Our paper presents several limitations. We suggest that podocyturia could be employed to assess the early degree of kidney damage despite the absence of proteinuria and for follow-up purposes. However, while the technique is non-invasive and simple, it is- as mentioned above- time-consuming. Moreover, it needs to be validated with studies adjusted for kidney function, age and probably also to the type of glomerulopathy, among other variables. In our study, only one marker was employed to identify podocytes, but certainly the addition of other podocyte markers could have identified podocytes at other cell-cycle stages. All these considerations underscore the need to standardize the study of podocyturia. Ours was a cross-sectional study, but the effectiveness of therapy and the evolution of podocyturia, proteinuria and renal function in all patients requires a longitudinal follow-up. Being Fabry disease a genetic entity, the impact of the different mutations on kidney function is a relevant factor that was not analyzed ad-hoc in this study with respect to podocyturia. Nevertheless, all these mutations included in our study were related to the classical phenotype and not to late-onset variants of the disease. Finally, our study was performed with the only approved treatment for Fabry disease: enzyme replacement therapy. It will certainly be interesting and challenging to assess podocyturia levels in patients with forthcoming therapies, as migalastat, a chaperone. This pharmacological strategy is based on a molecule that restores the activity of certain mutant forms of α-galactosidase A. Migalastat has just been approved for the treatment of some patients with Fabry disease5. Considering the fact that Fabry disease is a rare entity, we have included a relatively large number of subjects employing the same drug and dose, and the promising results of our study compel us to continue our investigations.

References

1. Trimarchi H, Canzonieri R, Schiel A, Politei J, Stern A, Andrews J, et al. Podocyturia in Fabry adult untreated and treated patients. A controlled study. Journal of Nephrology. 2016; [Epub ahead of print]. PMID:26842625 DOI:10.1007/s40620-016 0271-z.

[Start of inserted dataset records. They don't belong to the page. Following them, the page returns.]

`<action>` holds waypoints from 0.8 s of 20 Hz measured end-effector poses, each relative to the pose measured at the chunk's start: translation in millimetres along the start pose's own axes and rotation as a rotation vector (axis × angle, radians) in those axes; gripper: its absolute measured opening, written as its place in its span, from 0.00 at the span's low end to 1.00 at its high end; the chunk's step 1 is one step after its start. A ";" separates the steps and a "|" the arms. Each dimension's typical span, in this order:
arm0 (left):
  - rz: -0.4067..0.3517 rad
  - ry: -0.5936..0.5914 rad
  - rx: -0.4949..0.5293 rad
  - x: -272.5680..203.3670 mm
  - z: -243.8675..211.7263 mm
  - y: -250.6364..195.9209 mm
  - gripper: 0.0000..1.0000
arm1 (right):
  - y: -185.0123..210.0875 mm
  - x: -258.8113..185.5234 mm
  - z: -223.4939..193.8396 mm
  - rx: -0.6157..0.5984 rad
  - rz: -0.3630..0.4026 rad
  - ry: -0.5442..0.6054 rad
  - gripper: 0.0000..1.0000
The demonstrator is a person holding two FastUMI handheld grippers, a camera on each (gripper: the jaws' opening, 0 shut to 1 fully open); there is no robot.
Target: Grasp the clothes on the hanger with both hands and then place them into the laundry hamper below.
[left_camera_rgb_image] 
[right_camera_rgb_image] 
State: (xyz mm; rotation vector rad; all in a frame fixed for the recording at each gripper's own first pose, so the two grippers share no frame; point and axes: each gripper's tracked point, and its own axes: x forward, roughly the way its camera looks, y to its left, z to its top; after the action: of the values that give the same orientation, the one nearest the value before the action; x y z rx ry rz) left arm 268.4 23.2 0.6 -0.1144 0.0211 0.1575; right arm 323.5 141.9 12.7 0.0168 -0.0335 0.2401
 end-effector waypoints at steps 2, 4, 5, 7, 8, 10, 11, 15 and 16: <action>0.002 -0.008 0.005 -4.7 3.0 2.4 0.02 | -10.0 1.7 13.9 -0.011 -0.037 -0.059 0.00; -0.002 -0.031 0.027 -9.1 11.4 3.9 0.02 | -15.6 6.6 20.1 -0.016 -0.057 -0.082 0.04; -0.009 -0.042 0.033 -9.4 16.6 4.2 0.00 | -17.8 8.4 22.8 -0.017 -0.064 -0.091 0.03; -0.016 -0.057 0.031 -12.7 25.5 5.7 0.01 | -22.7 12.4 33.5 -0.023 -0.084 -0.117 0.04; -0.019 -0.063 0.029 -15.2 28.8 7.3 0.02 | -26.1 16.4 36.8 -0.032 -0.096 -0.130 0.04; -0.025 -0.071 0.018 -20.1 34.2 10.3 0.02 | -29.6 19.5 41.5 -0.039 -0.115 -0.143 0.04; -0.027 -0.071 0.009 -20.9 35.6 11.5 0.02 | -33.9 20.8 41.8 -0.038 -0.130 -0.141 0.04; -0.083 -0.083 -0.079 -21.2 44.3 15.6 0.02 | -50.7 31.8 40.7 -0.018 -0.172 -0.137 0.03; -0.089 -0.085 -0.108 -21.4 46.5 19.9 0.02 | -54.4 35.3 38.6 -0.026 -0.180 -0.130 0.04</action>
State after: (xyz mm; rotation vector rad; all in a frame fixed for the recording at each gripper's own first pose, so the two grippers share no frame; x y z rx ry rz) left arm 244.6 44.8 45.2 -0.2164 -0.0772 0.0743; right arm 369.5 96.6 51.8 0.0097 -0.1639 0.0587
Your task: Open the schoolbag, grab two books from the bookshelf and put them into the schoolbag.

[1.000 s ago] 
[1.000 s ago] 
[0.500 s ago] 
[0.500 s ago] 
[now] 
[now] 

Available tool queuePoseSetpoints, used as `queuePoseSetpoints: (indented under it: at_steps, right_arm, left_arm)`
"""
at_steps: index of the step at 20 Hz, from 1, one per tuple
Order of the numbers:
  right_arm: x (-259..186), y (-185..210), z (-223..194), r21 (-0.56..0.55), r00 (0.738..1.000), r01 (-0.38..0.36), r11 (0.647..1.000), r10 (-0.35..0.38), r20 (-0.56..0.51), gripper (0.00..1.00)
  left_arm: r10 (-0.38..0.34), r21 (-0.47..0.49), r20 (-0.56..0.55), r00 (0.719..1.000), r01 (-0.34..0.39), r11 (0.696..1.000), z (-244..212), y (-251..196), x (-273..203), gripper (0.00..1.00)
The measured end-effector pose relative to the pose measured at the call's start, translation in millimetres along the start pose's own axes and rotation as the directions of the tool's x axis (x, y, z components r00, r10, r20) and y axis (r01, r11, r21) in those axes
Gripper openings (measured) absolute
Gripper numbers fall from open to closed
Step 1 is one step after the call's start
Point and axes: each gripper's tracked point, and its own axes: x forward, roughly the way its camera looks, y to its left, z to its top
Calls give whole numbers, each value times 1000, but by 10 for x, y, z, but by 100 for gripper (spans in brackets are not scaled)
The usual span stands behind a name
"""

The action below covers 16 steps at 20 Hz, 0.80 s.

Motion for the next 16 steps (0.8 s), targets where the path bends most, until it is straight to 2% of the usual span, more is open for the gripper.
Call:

2. Trimarchi H. Podocyturia. What is in a name? Journal of Translational Internal Medicine. 2015; 3: 51-56.
3. Vogelmann SU, Nelson WJ, Myers BD, Lemley KV. Urinary excretion of viable podocytes in health and renal disease. Am J Physiol Renal Physiol. 2003; 285:F40-8.

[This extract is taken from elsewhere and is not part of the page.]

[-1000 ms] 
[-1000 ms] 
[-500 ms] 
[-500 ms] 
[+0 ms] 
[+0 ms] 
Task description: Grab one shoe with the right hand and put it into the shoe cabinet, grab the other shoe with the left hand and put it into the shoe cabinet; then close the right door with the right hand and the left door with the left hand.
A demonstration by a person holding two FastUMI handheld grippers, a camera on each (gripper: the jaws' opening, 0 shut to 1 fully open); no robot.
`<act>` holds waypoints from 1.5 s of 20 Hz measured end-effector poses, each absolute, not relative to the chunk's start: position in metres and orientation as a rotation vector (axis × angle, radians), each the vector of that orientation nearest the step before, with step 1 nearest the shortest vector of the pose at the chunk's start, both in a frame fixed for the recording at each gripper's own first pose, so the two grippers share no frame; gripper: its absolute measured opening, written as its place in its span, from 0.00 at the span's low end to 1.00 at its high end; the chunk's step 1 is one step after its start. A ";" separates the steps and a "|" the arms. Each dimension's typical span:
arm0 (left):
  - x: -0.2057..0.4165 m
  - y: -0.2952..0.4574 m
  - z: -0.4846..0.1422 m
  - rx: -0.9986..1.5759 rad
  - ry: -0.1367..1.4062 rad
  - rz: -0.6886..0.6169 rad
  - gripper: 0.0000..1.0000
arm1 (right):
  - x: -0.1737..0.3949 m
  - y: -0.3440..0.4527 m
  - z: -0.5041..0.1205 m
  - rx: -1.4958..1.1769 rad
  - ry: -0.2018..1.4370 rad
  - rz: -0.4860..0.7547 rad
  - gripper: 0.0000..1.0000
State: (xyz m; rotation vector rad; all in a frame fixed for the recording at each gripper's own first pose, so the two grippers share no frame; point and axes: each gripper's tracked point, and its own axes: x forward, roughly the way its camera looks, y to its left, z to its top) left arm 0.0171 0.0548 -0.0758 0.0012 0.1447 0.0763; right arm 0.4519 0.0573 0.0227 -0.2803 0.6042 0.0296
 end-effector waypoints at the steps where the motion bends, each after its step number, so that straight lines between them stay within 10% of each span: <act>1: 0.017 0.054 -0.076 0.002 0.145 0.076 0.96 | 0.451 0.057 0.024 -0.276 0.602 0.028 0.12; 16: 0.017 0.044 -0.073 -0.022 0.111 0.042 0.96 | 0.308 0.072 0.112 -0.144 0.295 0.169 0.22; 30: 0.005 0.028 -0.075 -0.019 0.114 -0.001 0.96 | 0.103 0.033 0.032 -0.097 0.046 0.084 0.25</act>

4. Branton MH, Schiffmann R, Sabnis SG, Murray GJ, Quirk JM, Altarescu G, et al. Natural history of Fabry renal disease: influence of α-galactosidase A activity and genetic mutations on clinical course. Medicine. 2002; 81:122–138.
5. Germain DP, Hughes DA, Nicholls K, Bichet DE, Giuliani R, Wilcox WR, et al. Treatment of Fabry's Disease with the Pharmacologic Chaperone Migalastat. N Engl J Med 2016; 375: 545-555.